Filtre a solução tubondo o líquido através da malha e dentro do tubo. As amostras estão prontas para serem executadas no citómetro de fluxo. Mantenha-os embrulhados em papel alumínio até que estejam prontos para serem executados.
Por fim, realize a citometria de fluxo e a análise de dados conforme descrito no protocolo de texto. Genotipagem microsatélite de uma toupeira de higdiforme parcial, juntamente com o DNA da paciente e seu parceiro, revela que a toupeira da paciente é triplo. O primeiro marcador mostra dois picos no produto da concepção.
O primeiro pico é originário da mãe, já que apenas a mãe tem um pico deste tamanho. Seguindo o mesmo raciocínio, o segundo pico vem do pai, já que ele compartilha o mesmo alelo. Observe como o segundo pico é muito maior do que o primeiro, indicando que provavelmente há duas doses do mesmo alelo paterno nesse pico.
A contaminação materna é muito mínima neste produto da concepção porque exibe um pico muito pequeno na posição do segundo alelo materno. O segundo marcador mostra três picos no produto da concepção. Dois desses picos são originários do pai, e um da mãe.
O terceiro e quarto marcadores são semelhantes ao primeiro marcador, e também mostram dois alelos vindos do pai, e um da mãe.
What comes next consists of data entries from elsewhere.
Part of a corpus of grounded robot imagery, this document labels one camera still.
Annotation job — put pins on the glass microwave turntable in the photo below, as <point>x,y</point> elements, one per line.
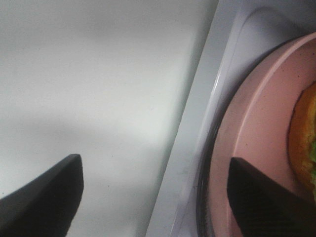
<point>203,220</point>

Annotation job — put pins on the pink round plate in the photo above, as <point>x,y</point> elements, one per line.
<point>255,126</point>

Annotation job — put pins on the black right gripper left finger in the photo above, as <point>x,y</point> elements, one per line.
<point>46,206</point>

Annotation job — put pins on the white microwave oven body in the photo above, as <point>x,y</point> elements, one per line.
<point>237,35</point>

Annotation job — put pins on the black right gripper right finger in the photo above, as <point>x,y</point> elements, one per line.
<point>263,208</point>

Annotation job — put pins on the burger with sesame-free bun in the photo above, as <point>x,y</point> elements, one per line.
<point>302,139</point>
Como todos os quatro marcadores mostram consistentemente três alelos, dois originários do pai e um da mãe, pode-se concluir que este produto da concepção é triploide dispermic e confirma o diagnóstico de toupeira parcial. Para a interpretação dos resultados genotipados, é importante estar atento ao nível de contaminação com base nas notas tomadas durante as etapas de limpeza.
Em alguns casos, não podemos chegar a uma conclusão seguindo esses dois métodos. Nesses casos, usamos outros métodos, como o FISH, para descobrir os verdadeiros genótipos. O genotipo microsatélite permitiu um diagnóstico molar preciso e abriu o caminho para entender melhor os genótipos que estão associados às várias características das toupeiras hidatidiformes.